Emit the data below verbatim, stripping out any pictures.

***** Data

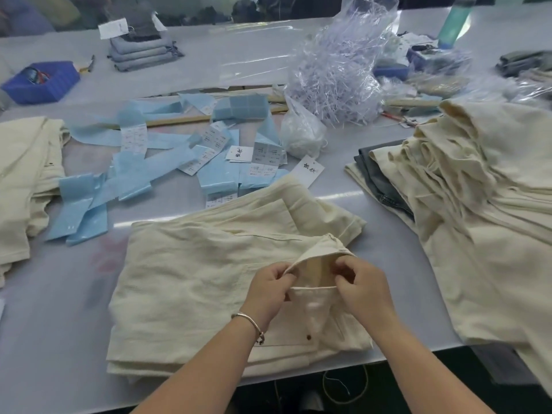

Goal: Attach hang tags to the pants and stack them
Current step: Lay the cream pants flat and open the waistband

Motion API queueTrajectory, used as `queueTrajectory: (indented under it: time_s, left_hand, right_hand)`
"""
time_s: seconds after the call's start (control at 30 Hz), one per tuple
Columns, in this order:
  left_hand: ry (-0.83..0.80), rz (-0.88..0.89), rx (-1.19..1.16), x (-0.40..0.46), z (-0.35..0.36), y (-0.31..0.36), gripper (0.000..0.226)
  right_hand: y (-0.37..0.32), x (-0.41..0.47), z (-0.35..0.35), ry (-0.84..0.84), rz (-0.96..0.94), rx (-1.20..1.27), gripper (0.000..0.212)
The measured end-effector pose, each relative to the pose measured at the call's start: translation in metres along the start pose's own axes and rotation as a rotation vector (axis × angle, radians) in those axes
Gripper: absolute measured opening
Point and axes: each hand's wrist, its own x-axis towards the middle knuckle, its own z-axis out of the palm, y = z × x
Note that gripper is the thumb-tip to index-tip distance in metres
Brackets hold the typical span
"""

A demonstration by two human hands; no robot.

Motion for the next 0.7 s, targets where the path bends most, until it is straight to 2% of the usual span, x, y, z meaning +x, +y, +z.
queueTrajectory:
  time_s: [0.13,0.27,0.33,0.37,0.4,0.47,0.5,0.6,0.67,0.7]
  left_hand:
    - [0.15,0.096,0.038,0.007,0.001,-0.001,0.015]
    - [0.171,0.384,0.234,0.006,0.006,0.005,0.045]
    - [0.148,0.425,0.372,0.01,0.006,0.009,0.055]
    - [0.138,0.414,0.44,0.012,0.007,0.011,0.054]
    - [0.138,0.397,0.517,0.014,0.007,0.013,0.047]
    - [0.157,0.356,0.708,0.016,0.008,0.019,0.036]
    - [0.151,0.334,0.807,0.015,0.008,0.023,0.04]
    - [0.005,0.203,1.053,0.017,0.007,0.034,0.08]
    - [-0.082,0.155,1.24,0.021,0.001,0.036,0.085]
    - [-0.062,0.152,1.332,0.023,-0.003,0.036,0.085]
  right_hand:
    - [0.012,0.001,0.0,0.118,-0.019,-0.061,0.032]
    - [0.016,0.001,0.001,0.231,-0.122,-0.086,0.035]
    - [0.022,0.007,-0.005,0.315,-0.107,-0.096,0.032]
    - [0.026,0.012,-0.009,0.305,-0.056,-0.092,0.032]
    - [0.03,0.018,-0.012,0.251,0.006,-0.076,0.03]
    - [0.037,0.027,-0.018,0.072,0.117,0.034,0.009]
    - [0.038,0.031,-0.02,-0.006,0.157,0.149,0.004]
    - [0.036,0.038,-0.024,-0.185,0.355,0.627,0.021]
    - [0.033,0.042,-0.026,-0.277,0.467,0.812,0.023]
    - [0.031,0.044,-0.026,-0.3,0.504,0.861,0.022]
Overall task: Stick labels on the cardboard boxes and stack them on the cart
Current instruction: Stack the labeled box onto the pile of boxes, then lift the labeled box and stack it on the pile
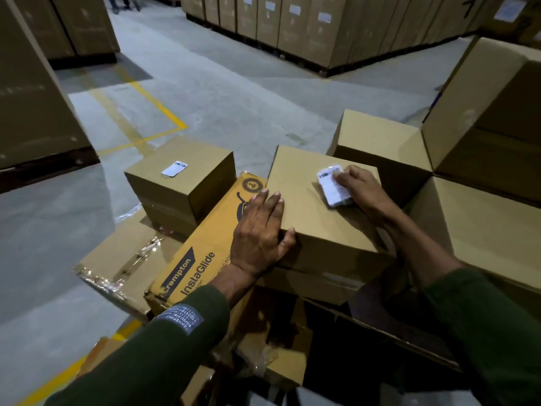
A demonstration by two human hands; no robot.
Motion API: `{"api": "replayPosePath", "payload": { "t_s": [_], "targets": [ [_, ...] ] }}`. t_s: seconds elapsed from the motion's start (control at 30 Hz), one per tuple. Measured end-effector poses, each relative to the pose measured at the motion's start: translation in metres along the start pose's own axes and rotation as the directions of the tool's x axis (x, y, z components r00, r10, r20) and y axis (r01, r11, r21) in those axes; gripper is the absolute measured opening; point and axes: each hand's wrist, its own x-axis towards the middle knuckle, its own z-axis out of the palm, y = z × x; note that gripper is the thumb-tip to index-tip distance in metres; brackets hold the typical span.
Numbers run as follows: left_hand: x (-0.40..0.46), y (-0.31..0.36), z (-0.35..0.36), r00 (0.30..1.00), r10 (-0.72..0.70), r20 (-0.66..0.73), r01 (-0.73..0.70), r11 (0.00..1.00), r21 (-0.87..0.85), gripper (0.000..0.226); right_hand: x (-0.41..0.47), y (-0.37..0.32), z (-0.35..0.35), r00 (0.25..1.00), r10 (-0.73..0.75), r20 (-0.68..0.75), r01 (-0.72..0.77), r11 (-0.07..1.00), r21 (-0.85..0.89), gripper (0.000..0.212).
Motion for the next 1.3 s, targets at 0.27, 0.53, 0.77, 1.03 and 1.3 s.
{"api": "replayPosePath", "payload": {
  "t_s": [0.27, 0.53, 0.77, 1.03, 1.3],
  "targets": [
    [-0.001, 0.0, -0.004, 1.0, 0.007, 0.026, -0.007, 1.0, -0.022, 0.058, -0.041, -0.004, 0.008, 0.996, -0.032, 0.086, 0.031, 0.999, 0.005, 0.027],
    [0.002, 0.0, -0.002, 1.0, 0.005, 0.002, -0.005, 1.0, -0.031, 0.056, -0.02, 0.001, 0.0, 0.999, 0.009, -0.054, -0.009, 1.0, -0.008, 0.028],
    [-0.001, 0.003, -0.005, 0.999, 0.0, 0.048, 0.0, 1.0, -0.008, 0.057, -0.034, -0.01, 0.014, 0.993, -0.042, 0.108, 0.035, 0.997, 0.066, 0.029],
    [0.006, 0.012, -0.029, 0.95, -0.07, 0.305, 0.023, 0.988, 0.155, 0.057, -0.074, 0.005, -0.028, 0.993, 0.036, 0.111, -0.075, 0.928, 0.365, 0.02],
    [-0.005, 0.035, -0.066, 0.889, -0.219, 0.401, 0.044, 0.915, 0.402, 0.078, -0.081, -0.005, -0.02, 0.984, 0.062, 0.165, -0.133, 0.873, 0.469, 0.009]
  ]
}}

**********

▶ **Reply to the exercise**:
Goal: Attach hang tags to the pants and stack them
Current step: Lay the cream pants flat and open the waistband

Motion API queueTrajectory, used as `queueTrajectory: (indented under it: time_s, left_hand, right_hand)`
"""
time_s: seconds after the call's start (control at 30 Hz), one per tuple
Columns, in this order:
  left_hand: ry (-0.83..0.80), rz (-0.88..0.89), rx (-1.19..1.16), x (-0.40..0.46), z (-0.35..0.36), y (-0.31..0.36), gripper (0.000..0.226)
  right_hand: y (-0.37..0.32), x (-0.41..0.47), z (-0.35..0.35), ry (-0.84..0.84), rz (-0.96..0.94), rx (-1.20..1.27), gripper (0.000..0.212)
The measured end-effector pose, each relative to the pose measured at the call's start: translation in metres along the start pose's own axes and rotation as a rotation vector (axis × angle, radians) in those axes
Gripper: absolute measured opening
Point and axes: each hand's wrist, its own x-axis towards the middle knuckle, its own z-axis out of the palm, y = z × x
Note that gripper is the thumb-tip to index-tip distance in metres
Brackets hold the typical span
"""

A demonstration by two human hands; no robot.

Motion for the next 0.7 s, targets where the path bends most, until it is straight to 2% of the usual span, x, y, z meaning +x, +y, +z.
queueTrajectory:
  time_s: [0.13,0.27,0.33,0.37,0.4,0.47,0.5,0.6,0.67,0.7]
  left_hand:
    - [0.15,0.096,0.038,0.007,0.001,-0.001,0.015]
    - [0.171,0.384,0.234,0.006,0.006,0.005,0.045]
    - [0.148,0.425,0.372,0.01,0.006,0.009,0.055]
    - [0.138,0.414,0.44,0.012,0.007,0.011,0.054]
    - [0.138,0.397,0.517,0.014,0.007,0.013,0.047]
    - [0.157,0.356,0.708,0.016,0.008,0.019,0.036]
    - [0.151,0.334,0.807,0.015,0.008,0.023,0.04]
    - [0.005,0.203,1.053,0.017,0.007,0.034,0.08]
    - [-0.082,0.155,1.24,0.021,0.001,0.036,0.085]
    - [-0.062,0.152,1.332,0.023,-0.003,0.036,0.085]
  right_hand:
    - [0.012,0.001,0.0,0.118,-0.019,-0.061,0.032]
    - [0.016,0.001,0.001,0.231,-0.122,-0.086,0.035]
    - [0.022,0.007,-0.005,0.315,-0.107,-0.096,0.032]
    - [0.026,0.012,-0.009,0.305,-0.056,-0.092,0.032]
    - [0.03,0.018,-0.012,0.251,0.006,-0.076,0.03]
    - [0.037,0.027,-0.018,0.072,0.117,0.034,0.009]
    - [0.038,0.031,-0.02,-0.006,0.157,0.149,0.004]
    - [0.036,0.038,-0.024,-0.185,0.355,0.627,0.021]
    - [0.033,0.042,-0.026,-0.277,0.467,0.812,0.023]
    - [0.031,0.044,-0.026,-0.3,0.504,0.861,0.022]
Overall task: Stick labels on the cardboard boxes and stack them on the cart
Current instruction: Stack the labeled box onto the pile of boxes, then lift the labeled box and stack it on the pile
A demonstration by two human hands; no robot.
Motion API: `{"api": "replayPosePath", "payload": { "t_s": [_], "targets": [ [_, ...] ] }}`. t_s: seconds elapsed from the motion's start (control at 30 Hz), one per tuple. Measured end-effector poses, each relative to the pose measured at the motion's start: translation in metres along the start pose's own axes and rotation as the directions of the tool's x axis (x, y, z components r00, r10, r20) and y axis (r01, r11, r21) in those axes; gripper is the absolute measured opening; point and axes: each hand's wrist, its own x-axis towards the middle knuckle, its own z-axis out of the palm, y = z × x; note that gripper is the thumb-tip to index-tip distance in metres; brackets hold the typical span.
Numbers run as follows: left_hand: x (-0.40..0.46), y (-0.31..0.36), z (-0.35..0.36), r00 (0.30..1.00), r10 (-0.72..0.70), r20 (-0.66..0.73), r01 (-0.73..0.70), r11 (0.00..1.00), r21 (-0.87..0.85), gripper (0.000..0.226); right_hand: x (-0.41..0.47), y (-0.37..0.32), z (-0.35..0.35), r00 (0.25..1.00), r10 (-0.73..0.75), r20 (-0.68..0.75), r01 (-0.72..0.77), r11 (-0.07..1.00), r21 (-0.85..0.89), gripper (0.000..0.212).
Motion for the next 1.3 s, targets at 0.27, 0.53, 0.77, 1.03 and 1.3 s.
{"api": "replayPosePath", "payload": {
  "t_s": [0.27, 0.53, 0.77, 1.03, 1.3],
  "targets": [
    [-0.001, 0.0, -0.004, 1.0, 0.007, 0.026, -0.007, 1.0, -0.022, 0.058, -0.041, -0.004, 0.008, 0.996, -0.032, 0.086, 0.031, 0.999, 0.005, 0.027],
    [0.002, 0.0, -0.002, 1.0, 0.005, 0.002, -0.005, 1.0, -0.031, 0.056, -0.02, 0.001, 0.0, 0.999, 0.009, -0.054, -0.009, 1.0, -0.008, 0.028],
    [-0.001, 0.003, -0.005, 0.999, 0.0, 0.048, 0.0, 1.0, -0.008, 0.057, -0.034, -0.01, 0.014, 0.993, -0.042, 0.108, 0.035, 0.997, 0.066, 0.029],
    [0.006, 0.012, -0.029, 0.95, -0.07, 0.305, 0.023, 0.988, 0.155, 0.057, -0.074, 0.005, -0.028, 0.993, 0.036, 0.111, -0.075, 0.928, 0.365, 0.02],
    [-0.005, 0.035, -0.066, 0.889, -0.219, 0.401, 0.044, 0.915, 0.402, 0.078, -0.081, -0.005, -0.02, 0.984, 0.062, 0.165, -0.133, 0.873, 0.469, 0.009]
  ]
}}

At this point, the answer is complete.